— Окажи... помощь... — не разжимая зубов, чтобы не дать вырваться стону, хрипло, с усилием выдавливает из себя Петр.
Обхватив его под мышки, помогаю ему повернуться и опуститься на сиденье. При виде правой ноги командира на мгновение цепенею от ужаса: она раздроблена на ладонь выше колена, почти перебита не то обломком болванки, не то брони. Из зияющей раны торчат бело-розовые осколки кости и льется дымящаяся кровь, смешиваясь с газойлем, который обильно пропитал правую штанину и стекает по бедру...
— Жгут! Быстро!
Тотчас кто-то сзади протягивает вынутую из аптечки широкую резиновую ленту. Через минуту она туго закручена повыше раны, поверх брюк. Действия мои были не очень ловки: пальцы левой руки казались чужими и плохо слушались. От дурманящего запаха свежей крови, добавившегося к привычным запахам боевого отделения, меня несколько раз начинало сильно мутить и едва не вырвало. [131]
— Лапкин! Командира на броню!
Заряжающий выскакивает через широкий квадратный люк и ждет, пока Петр, обняв меня левой рукою за шею, а правой опираясь на казенник, потом на люльку, очутился под люком. Высокий жилистый Лапкин легко поднимает командира вверх, подхватив его под мышки, и мне остается только поддерживать Петра снизу, оберегая в тесноте перебитую ногу. Наконец раненый осторожно уложен за башней на моторную броню.
— Все по местам! — приказываю, оставшись за старшего, и прыгаю через спинку своего сиденья к рычагам.
Все это время машина наша, словно дрессированная лошадь, шла по прямой сама.
— Бакаев! — услышав новый стон, тревожусь я. — Возьмите нашатырный спирт, питьевой бачок и смотрите командира.
Замковый, на котором лица нет, обрадованно бросается к люку, но Лапкин (хороший мужик!) удержал земляка за ногу:
— Однако, паря, автомат захвати. Тут все-таки война.
Бакаев срывает висящий на боеукладке ППШ и вылезает. Очень жарко и душно. Снимаю ремень с кобурой и вешаю на спинку сиденья. Петров и Лапкин уже работают. Вот молодцы! Наводчик подает команды заряжающему и мне, когда нужно довернуть машину для грубой наводки или приостановиться для выстрела. Потеют мои товарищи каждый за двоих. Когда ж «допилим» до кукурузы? Оттуда мы будем страшней немцам, чем они нам.
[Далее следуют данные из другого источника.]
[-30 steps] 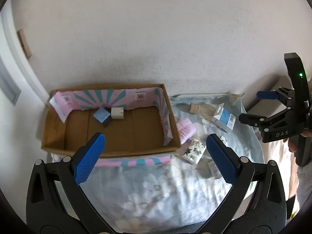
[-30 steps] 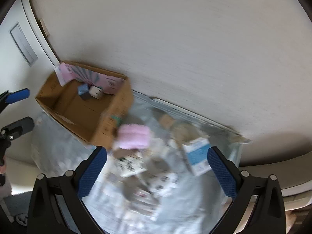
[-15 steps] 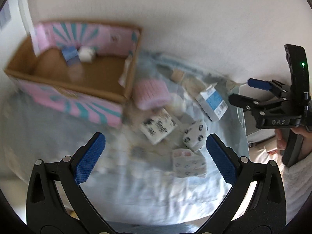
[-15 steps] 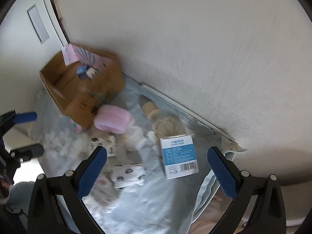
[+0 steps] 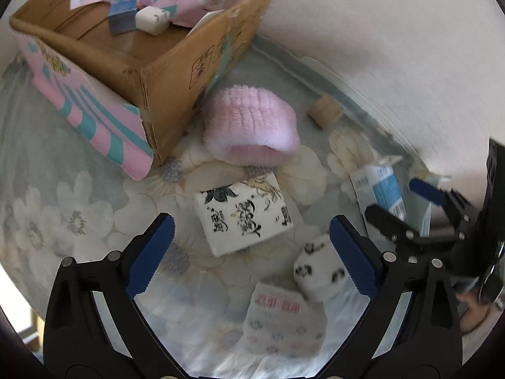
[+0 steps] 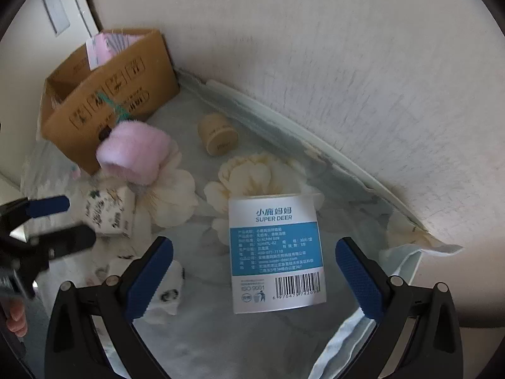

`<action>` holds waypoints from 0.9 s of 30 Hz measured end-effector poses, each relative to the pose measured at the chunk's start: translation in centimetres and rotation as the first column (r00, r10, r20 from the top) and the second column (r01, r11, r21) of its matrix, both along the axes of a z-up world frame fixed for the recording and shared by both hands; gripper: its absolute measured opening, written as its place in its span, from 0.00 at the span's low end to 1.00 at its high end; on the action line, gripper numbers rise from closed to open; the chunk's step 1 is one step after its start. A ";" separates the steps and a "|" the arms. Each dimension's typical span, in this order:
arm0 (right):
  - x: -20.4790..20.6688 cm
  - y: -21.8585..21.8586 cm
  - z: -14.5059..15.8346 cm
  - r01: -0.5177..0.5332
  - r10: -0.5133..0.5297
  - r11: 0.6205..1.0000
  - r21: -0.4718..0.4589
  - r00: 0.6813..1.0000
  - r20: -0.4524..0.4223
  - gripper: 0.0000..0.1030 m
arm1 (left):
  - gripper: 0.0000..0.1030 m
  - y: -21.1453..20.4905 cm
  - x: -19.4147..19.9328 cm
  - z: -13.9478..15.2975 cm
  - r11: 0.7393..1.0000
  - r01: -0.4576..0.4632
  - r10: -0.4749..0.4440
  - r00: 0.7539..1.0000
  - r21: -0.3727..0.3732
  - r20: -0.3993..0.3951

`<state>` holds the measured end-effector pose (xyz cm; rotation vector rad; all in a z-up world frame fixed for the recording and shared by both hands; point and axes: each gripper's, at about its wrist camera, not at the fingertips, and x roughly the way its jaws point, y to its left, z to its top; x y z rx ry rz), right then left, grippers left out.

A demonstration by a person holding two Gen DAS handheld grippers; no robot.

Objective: Organize objects
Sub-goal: 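Grasp the printed tissue pack with the left tool while the right tool grasps the SUPER DEER box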

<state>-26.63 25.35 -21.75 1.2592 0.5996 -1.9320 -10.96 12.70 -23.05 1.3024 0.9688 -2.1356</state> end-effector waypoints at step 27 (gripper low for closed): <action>-0.4 -0.4 -1.7 -0.036 0.036 0.999 0.019 0.999 -0.003 0.61 | 0.61 1.5 -0.5 -0.7 1.000 0.001 0.000 1.000 -0.028 0.006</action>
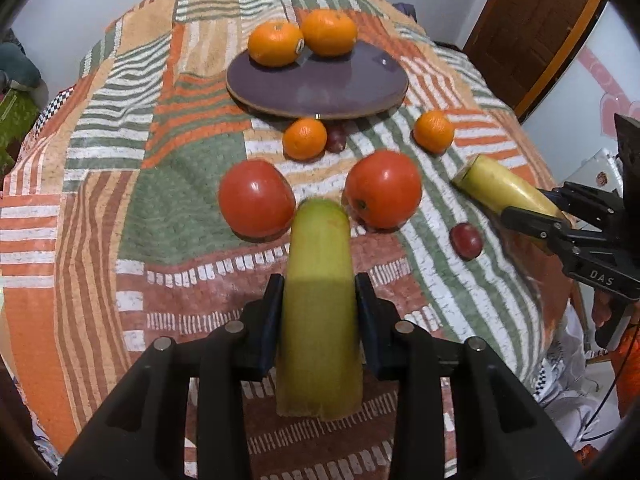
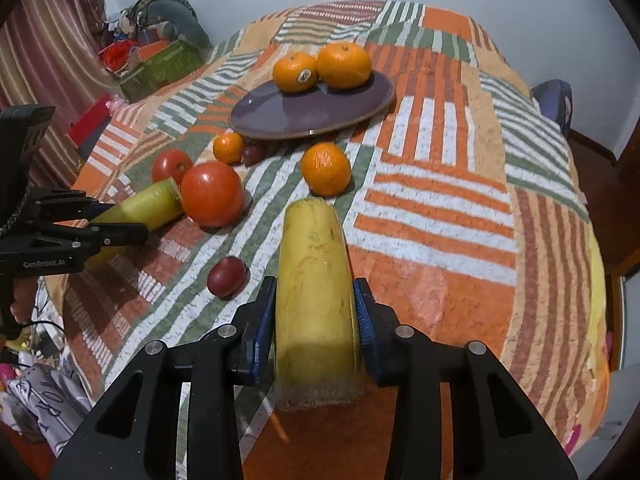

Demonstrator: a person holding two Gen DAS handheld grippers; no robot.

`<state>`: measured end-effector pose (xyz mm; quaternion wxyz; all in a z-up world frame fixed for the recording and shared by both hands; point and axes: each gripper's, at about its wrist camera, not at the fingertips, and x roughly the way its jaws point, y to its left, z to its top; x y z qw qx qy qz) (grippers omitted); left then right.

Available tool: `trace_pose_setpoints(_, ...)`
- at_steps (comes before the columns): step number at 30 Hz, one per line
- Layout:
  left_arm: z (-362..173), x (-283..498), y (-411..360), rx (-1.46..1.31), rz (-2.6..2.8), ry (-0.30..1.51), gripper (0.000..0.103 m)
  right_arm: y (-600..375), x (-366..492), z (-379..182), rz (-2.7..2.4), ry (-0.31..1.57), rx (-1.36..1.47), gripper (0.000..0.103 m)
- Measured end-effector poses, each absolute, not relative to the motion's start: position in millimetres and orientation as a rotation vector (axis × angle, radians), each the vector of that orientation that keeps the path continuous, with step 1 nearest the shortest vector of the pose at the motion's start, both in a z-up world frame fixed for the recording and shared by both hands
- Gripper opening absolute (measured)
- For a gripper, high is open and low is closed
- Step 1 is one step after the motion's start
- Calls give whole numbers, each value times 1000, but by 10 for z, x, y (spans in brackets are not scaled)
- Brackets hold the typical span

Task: Organize fruits
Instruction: 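Close the left tool on the pale gourd while the right tool grasps the yellow gourd, then carry both gourds over the purple plate beside the oranges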

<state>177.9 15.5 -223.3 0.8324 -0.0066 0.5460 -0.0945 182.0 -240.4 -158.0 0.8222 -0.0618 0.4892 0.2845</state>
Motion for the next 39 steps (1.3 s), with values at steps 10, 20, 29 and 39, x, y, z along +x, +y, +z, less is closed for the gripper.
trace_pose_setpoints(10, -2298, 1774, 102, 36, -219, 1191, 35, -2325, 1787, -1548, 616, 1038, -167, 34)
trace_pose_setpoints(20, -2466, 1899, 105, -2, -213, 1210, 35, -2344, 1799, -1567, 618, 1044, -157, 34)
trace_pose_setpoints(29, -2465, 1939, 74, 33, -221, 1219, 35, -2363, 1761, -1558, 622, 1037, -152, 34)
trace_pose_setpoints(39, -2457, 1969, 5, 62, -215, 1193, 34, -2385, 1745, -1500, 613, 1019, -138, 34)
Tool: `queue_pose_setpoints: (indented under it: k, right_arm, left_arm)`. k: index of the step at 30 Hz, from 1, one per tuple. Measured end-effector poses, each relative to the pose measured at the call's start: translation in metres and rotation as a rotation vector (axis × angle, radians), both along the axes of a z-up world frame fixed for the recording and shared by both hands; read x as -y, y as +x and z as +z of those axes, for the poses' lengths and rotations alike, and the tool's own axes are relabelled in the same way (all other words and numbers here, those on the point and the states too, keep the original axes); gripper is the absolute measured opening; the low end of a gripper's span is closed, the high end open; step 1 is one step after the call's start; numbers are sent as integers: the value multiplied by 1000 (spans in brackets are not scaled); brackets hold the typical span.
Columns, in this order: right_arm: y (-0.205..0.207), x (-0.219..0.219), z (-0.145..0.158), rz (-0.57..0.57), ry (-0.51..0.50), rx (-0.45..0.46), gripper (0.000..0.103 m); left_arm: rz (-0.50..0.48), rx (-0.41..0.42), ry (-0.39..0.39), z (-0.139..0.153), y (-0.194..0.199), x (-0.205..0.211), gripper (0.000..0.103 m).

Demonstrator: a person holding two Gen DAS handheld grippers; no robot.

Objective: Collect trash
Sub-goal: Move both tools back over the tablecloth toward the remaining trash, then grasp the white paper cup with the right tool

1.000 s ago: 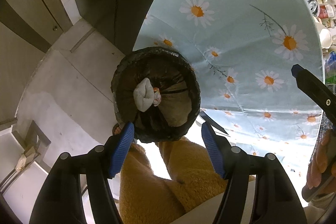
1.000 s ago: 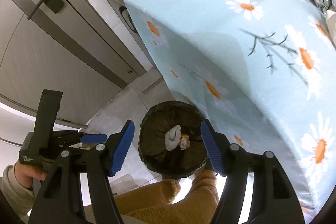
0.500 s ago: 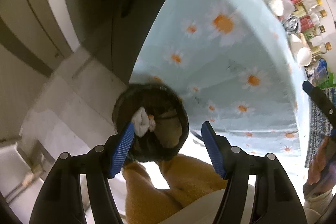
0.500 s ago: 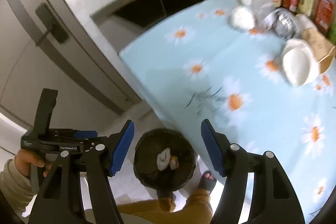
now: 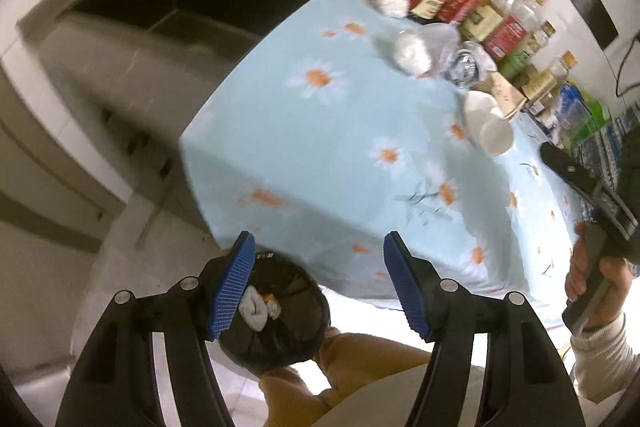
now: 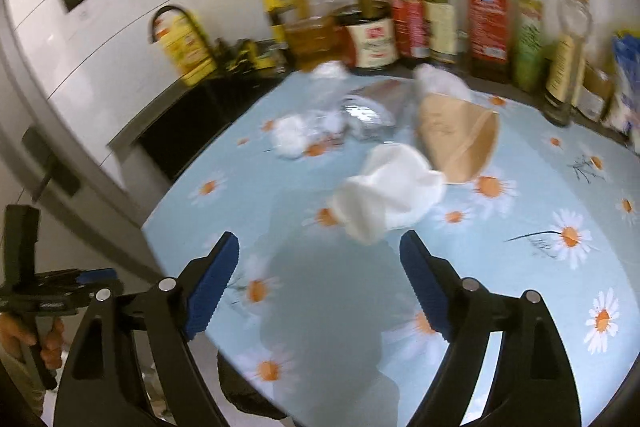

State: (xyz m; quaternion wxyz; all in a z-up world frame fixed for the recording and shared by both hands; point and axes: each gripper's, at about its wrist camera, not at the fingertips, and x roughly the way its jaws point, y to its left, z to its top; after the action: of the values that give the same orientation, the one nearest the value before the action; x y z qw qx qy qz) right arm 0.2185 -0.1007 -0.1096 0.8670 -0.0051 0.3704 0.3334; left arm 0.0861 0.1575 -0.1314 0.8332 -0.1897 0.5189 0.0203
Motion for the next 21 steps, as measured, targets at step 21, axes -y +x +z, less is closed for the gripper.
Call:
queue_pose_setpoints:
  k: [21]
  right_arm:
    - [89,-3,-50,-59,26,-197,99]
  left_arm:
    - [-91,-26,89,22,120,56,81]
Самоходка вновь сотрясается от удара. Опять в правый борт, где-то ближе к корме. Двигатель скрежетнул, всхлипнул и заглох. За стеклами моторной перегородки ярко засветилось пламя. Нажимаю на кнопку стартера, но он только глухо щелкнул. Коленвал не провернулся. Приехали.
— Техник, горим! — крикнул Петров. При умолкшем двигателе голос его прозвучал необычно громко и тревожно.